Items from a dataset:

--- --- ---

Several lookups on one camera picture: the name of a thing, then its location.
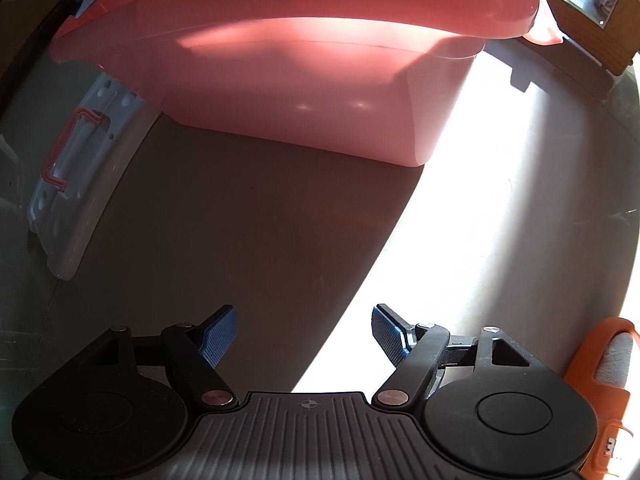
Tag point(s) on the white box lid pink handle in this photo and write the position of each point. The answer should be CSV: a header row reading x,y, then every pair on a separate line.
x,y
83,168

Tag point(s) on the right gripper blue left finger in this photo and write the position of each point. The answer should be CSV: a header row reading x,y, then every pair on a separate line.
x,y
192,354

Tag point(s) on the wooden cabinet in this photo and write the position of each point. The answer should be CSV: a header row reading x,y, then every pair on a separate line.
x,y
607,29

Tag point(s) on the orange slipper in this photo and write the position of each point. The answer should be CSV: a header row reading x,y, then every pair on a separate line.
x,y
602,371

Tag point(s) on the pink plastic storage box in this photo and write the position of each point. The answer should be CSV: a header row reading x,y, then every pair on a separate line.
x,y
371,78

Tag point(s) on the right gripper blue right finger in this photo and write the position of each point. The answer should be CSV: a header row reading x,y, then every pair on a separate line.
x,y
414,351

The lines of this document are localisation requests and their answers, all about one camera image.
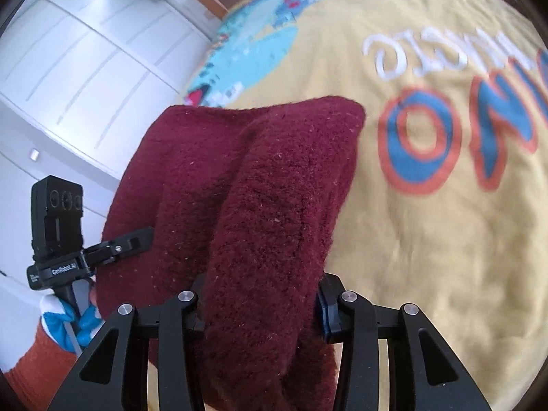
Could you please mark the orange sleeve forearm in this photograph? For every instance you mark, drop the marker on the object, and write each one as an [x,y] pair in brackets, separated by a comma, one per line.
[37,376]

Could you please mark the black camera box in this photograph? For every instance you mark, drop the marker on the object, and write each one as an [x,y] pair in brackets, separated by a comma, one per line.
[56,210]

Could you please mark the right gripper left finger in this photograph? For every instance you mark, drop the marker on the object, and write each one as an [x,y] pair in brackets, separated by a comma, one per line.
[112,372]

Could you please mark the blue white gloved hand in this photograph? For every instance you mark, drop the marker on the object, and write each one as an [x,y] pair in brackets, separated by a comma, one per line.
[71,332]

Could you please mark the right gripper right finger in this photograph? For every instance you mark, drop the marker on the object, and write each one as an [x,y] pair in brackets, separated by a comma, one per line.
[400,346]

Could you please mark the yellow printed bedspread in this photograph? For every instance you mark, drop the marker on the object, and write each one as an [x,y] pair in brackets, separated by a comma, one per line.
[448,205]

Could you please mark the maroon knit sweater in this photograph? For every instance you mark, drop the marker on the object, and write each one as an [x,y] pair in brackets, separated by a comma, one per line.
[249,200]

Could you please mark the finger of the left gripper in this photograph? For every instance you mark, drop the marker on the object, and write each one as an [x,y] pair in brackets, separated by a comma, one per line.
[114,250]

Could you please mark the white wardrobe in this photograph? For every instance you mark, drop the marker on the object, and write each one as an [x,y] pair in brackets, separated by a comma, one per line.
[81,81]

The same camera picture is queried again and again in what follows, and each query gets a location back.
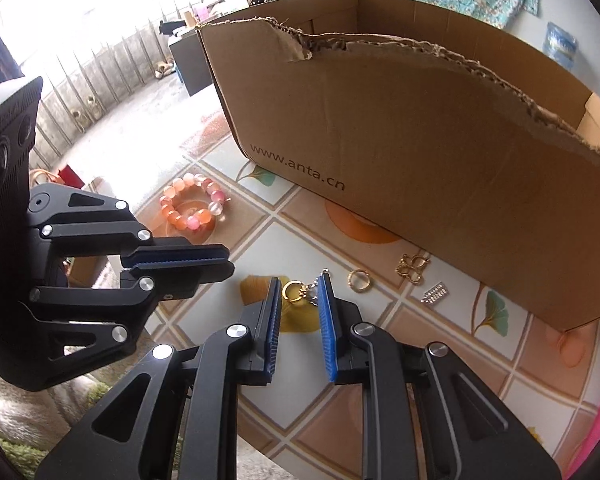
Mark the pink orange bead bracelet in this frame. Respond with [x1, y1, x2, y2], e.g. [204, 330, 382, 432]
[158, 171, 233, 232]

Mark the gold ring keychain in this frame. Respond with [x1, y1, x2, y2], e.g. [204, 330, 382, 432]
[282, 269, 330, 308]

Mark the red gift bag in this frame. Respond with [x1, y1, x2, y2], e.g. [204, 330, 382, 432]
[56, 165, 85, 190]

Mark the patterned tablecloth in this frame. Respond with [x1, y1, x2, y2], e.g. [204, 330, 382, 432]
[140, 112, 600, 479]

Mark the silver rhinestone hair clip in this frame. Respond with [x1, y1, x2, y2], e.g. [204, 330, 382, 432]
[419, 282, 450, 307]

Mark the dark grey cabinet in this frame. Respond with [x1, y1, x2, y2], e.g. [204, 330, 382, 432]
[168, 29, 212, 96]

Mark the brown cardboard box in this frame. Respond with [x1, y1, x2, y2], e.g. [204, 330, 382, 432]
[198, 0, 600, 330]

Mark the blue water jug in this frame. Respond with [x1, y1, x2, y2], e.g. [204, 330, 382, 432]
[542, 22, 578, 70]

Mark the gold ring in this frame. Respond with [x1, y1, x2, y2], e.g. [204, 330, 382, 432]
[346, 268, 374, 293]

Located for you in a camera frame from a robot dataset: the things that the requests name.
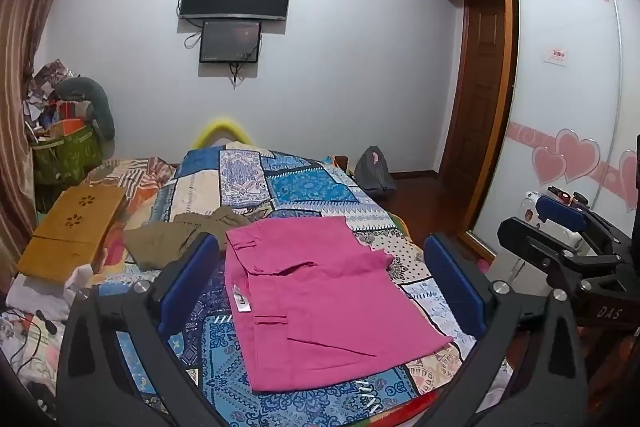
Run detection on pink pants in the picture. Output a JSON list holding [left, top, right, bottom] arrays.
[[224, 217, 451, 392]]

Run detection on white appliance box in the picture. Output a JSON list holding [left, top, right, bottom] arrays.
[[518, 191, 587, 253]]

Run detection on white sliding wardrobe door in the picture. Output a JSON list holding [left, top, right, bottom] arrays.
[[472, 0, 639, 283]]

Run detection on wooden door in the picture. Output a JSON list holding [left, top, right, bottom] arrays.
[[439, 0, 504, 218]]

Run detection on olive green pants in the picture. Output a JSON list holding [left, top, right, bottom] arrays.
[[122, 206, 250, 271]]

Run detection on wooden lap desk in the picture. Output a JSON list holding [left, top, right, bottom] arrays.
[[17, 185, 125, 284]]

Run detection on grey backpack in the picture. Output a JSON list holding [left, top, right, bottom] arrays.
[[354, 146, 396, 198]]

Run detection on orange striped blanket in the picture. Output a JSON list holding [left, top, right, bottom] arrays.
[[80, 157, 176, 277]]

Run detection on green storage bag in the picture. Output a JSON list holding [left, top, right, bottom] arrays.
[[32, 126, 103, 185]]

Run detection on blue patchwork bedspread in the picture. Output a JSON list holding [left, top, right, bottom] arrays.
[[94, 145, 511, 427]]

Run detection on yellow foam bed headboard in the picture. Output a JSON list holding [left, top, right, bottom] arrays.
[[191, 118, 253, 150]]

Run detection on grey neck pillow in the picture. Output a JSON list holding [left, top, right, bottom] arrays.
[[54, 76, 115, 142]]

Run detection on striped brown curtain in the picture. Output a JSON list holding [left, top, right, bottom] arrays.
[[1, 0, 53, 286]]

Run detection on small wall monitor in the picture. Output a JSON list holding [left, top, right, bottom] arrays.
[[200, 20, 262, 64]]

--- --- ---

Instructions for the task:
Only the pictures are to be omitted; the records above must otherwise be reproduced exactly.

Result of this task:
Several lookups on one camera picture: the name of a thing, then its location.
Tag point(s) on the white box lid pink handle in this photo and write the position of each point. The answer should be CSV: a header row reading x,y, then every pair on a separate line.
x,y
83,168

Tag point(s) on the right gripper blue left finger in this photo and write the position of each point. The answer should be CSV: a header row reading x,y, then every pair on a separate line.
x,y
192,354

Tag point(s) on the wooden cabinet in this photo and write the position of each point. The answer should be CSV: a header row reading x,y, then every pair on a separate line.
x,y
607,29

Tag point(s) on the orange slipper in this photo and write the position of each point. The answer should be CSV: a header row reading x,y, then every pair on a separate line.
x,y
602,371

Tag point(s) on the pink plastic storage box in this photo and write the position of each point. The answer should be CSV: a header row reading x,y, then every pair on a separate line.
x,y
371,78

Tag point(s) on the right gripper blue right finger in this photo and write the position of each point. The answer should be CSV: a header row reading x,y, then every pair on a separate line.
x,y
414,351

The lines of this document are localisation requests and their answers, all about one camera image.
Could you please mark the orange sleeve forearm in this photograph? For every instance you mark, drop the marker on the object, and write each one as an [x,y] pair in brackets, separated by a comma, one per line.
[37,376]

Could you please mark the black camera box in this photograph? For every instance you mark, drop the marker on the object, and write each one as an [x,y] pair in brackets, separated by a comma, one per line.
[56,210]

Could you please mark the right gripper left finger in this photograph? For every instance you mark, drop the marker on the object, and write each one as an [x,y] pair in brackets, separated by a comma, one per line.
[112,372]

Could you please mark the blue white gloved hand in this photograph? For every instance you mark, drop the marker on the object, and write each one as an [x,y] pair in brackets, separated by a comma, one per line.
[71,332]

Could you please mark the right gripper right finger in this photograph? For every instance you mark, drop the marker on the object, and write each one as an [x,y] pair in brackets, separated by a comma, one per line.
[400,346]

Could you please mark the yellow printed bedspread in this photograph? For every instance you mark, drop the marker on the object, and write each one as an [x,y] pair in brackets, separated by a comma, one per line.
[448,205]

Could you please mark the maroon knit sweater in this photograph? For every instance you mark, drop the marker on the object, and write each one as an [x,y] pair in brackets, separated by a comma, one per line.
[249,200]

Could you please mark the finger of the left gripper in this photograph? For every instance you mark, drop the marker on the object, and write each one as an [x,y] pair in brackets, separated by a comma, one per line.
[114,250]

Could you please mark the white wardrobe in this photograph? For every instance you mark, drop the marker on the object, and write each one as an [x,y] pair in brackets, separated by a comma, one per line.
[81,81]

The same camera picture is queried again and again in what follows, and each query gets a location back.
Mark the pink orange bead bracelet in this frame. Respond with [x1, y1, x2, y2], e.g. [204, 330, 382, 432]
[158, 171, 233, 232]

Mark the gold ring keychain in this frame. Respond with [x1, y1, x2, y2], e.g. [204, 330, 382, 432]
[282, 269, 330, 308]

Mark the red gift bag in this frame. Respond with [x1, y1, x2, y2], e.g. [204, 330, 382, 432]
[56, 165, 85, 190]

Mark the patterned tablecloth in this frame. Respond with [x1, y1, x2, y2], e.g. [204, 330, 382, 432]
[140, 112, 600, 479]

Mark the silver rhinestone hair clip in this frame. Respond with [x1, y1, x2, y2], e.g. [204, 330, 382, 432]
[419, 282, 450, 307]

Mark the dark grey cabinet in this frame. Respond with [x1, y1, x2, y2], e.g. [204, 330, 382, 432]
[168, 29, 212, 96]

Mark the brown cardboard box in this frame. Respond with [x1, y1, x2, y2], e.g. [204, 330, 382, 432]
[198, 0, 600, 330]

Mark the blue water jug in this frame. Respond with [x1, y1, x2, y2], e.g. [204, 330, 382, 432]
[542, 22, 578, 70]

Mark the gold ring in this frame. Respond with [x1, y1, x2, y2], e.g. [204, 330, 382, 432]
[346, 268, 374, 293]

Located for you in a camera frame from a robot dataset: the things that the requests name.
Run detection on pink pants in the picture. Output a JSON list holding [left, top, right, bottom] arrays.
[[224, 217, 451, 392]]

Run detection on white appliance box in the picture. Output a JSON list holding [left, top, right, bottom] arrays.
[[518, 191, 587, 253]]

Run detection on white sliding wardrobe door in the picture. Output a JSON list holding [left, top, right, bottom] arrays.
[[472, 0, 639, 283]]

Run detection on wooden door in the picture. Output a JSON list holding [left, top, right, bottom] arrays.
[[439, 0, 504, 218]]

Run detection on olive green pants in the picture. Output a JSON list holding [left, top, right, bottom] arrays.
[[122, 206, 250, 271]]

Run detection on wooden lap desk in the picture. Output a JSON list holding [left, top, right, bottom] arrays.
[[17, 185, 125, 284]]

Run detection on grey backpack in the picture. Output a JSON list holding [left, top, right, bottom] arrays.
[[354, 146, 396, 198]]

Run detection on orange striped blanket in the picture. Output a JSON list holding [left, top, right, bottom] arrays.
[[80, 157, 176, 277]]

Run detection on green storage bag in the picture. Output a JSON list holding [left, top, right, bottom] arrays.
[[32, 126, 103, 185]]

Run detection on blue patchwork bedspread in the picture. Output a JSON list holding [left, top, right, bottom] arrays.
[[94, 145, 511, 427]]

Run detection on yellow foam bed headboard in the picture. Output a JSON list holding [left, top, right, bottom] arrays.
[[191, 118, 253, 150]]

Run detection on grey neck pillow in the picture. Output a JSON list holding [left, top, right, bottom] arrays.
[[54, 76, 115, 142]]

Run detection on striped brown curtain in the picture. Output a JSON list holding [left, top, right, bottom] arrays.
[[1, 0, 53, 286]]

Run detection on small wall monitor in the picture. Output a JSON list holding [left, top, right, bottom] arrays.
[[200, 20, 262, 64]]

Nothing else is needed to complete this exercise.